©Jacek Wiltosinski/AAJ
Première ascension de l'arête ouest du Gasherbrum III, Baltoro Muztagh, par Edge of Entropy (près de 3 000 m entre le camp de base et le sommet), du 31 juillet au 4 août. Traversée de la montagne par la face est, puis par la voie normale (arête sud-ouest) du Gasherbrum II.
Avant août 1975, le Gasherbrum III, qui culmine à 48 mètres seulement sous les 8 000 mètres, était la plus haute montagne invaincue au monde. Ce mois-là, quatre membres d'une expédition polonaise atteignirent son sommet. L'alpiniste britannique Alison Chadwick, son mari polonais Janusz Onyszkiewicz, Wanda Rutkiewicz et Krzysztof Zdizitowiecki empruntèrent la voie autrichienne classique sur le Gasherbrum II jusqu'à 7 400 m. Ils traversèrent ensuite sous la pyramide sommitale pour atteindre un haut cirque entre le Gasherbrum II et le Gasherbrum III, d'où ils gravirent un raide couloir divisant la face sud-est du Gasherbrum III. Il s'agit toujours de la plus haute montagne vierge jamais gravie par des femmes.
Jusqu'en 2024, il n'y avait eu qu'une seule autre ascension, réalisée en 2004 par un duo basque qui avait emprunté la voie originale. Cependant, une tentative courageuse, moins connue et quelque peu sous-estimée, avait été menée en 1985 par les alpinistes britanniques Geoff Cohen et Des Rubens sur l'arête ouest. À partir d'une grotte de neige préalablement ravitaillée au-dessus de la dangereuse cascade de glace à 6 900 m, ils gravirent l'arête jusqu'à 7 400 m, bivouaquèrent, puis laissèrent leur équipement et se mirent en route vers le sommet. Le vent était violent et les difficultés s’avérèrent plus difficiles que prévu. À environ 7 700 m, le temps pressant et la perspective d'un bivouac à ciel ouvert sans équipement étant impensable, ils battirent en retraite.
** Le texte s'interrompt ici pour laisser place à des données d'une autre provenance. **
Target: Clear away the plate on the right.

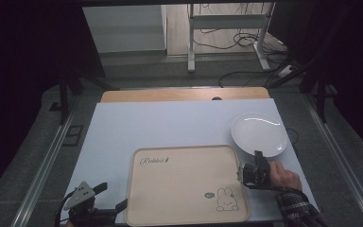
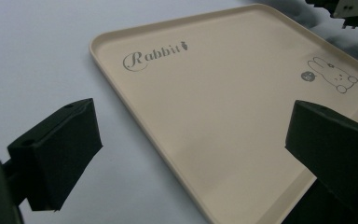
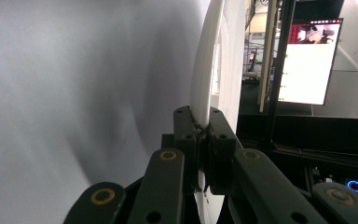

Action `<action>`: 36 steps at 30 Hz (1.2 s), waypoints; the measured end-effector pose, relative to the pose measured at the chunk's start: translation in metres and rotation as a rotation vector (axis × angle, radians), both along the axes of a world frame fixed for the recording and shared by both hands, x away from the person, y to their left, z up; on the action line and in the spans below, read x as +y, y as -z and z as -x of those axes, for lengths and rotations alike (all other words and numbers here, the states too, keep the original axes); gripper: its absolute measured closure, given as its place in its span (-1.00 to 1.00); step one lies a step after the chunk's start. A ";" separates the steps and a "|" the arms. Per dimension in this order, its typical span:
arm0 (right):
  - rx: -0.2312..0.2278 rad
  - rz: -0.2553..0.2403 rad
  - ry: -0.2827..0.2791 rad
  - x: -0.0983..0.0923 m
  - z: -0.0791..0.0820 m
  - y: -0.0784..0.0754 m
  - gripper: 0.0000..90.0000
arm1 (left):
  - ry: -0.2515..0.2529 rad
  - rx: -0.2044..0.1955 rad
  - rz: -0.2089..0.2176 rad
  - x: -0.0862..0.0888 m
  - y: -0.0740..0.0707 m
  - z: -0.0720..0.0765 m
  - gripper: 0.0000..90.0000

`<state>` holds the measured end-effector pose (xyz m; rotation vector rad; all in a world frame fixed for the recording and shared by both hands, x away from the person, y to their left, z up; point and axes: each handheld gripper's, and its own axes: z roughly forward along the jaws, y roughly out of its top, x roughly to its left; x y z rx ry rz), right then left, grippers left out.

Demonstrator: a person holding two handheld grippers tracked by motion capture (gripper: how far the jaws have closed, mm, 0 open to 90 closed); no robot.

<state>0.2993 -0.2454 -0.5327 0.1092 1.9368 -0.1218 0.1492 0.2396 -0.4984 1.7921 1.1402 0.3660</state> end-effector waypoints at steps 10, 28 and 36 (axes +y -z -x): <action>0.022 -0.040 -0.048 0.000 0.014 -0.008 0.90 | 0.000 0.000 0.000 0.000 0.000 0.000 -0.93; 0.016 -0.040 -0.098 0.021 0.048 -0.020 0.89 | -0.001 -0.001 -0.004 -0.001 0.000 0.000 -0.93; 0.026 -0.037 -0.133 0.033 0.063 -0.021 0.89 | -0.002 -0.002 -0.005 -0.001 0.000 0.000 -0.93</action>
Des vents violents ont également posé un problème majeur à Aleš Česen (Slovénie) et Tom Livingstone (Royaume-Uni) lorsqu'ils tentèrent l'ascension de l'arête en 2022, les obligeant à opter pour un plan B et à se replier sur la face nord-ouest, plus abritée. Ils échouèrent dans cette tentative, mais eurent beaucoup plus de chance lorsqu'ils retournèrent sur la montagne deux ans plus tard pour une nouvelle tentative sur l'arête ouest. Le duo a effectué trois montées d'acclimatation, passant la dernière nuit à 7 000 m. Ils ont ensuite quitté le camp de base le 31 juillet et, deux jours plus tard, ont atteint le camp situé à 7 000 m, en dessous du pied de l'arête ouest. Le lendemain matin, ils ont entrepris l'ascension de l'arête, s'arrêtant pour la première nuit à un peu moins de 7 500 m, puis pour la deuxième à environ 7 800 m. Incapables de monter leur tente, ils ont été contraints de bivouaquer à ciel ouvert. Ils ont ensuite contourné le headwall par une ascension difficile, avec notamment un passage évalué à M6, ont atteint le sommet, puis sont redescendus par la voie originale de l'autre côté de la montagne. Après une nuit passée au camp 4 (7 400 m) sur la voie normale du Gasherbrum II, ils ont regagné le camp de base le 6 août.
Le jury a estimé qu'il s'agissait d'une voie longue, difficile et exigeante sur une montagne rarement visitée, dont l'altitude est légèrement inférieure à 8 000 mètres. De plus, elle a été grimpée dans un style alpin léger par une cordée de deux, et une descente logique a été effectuée sur le versant opposé de la montagne. C'est un bon exemple montrant qu'il est encore possible de vivre une aventure de qualité en explorant de nouveaux terrains sur les plus hautes montagnes du monde.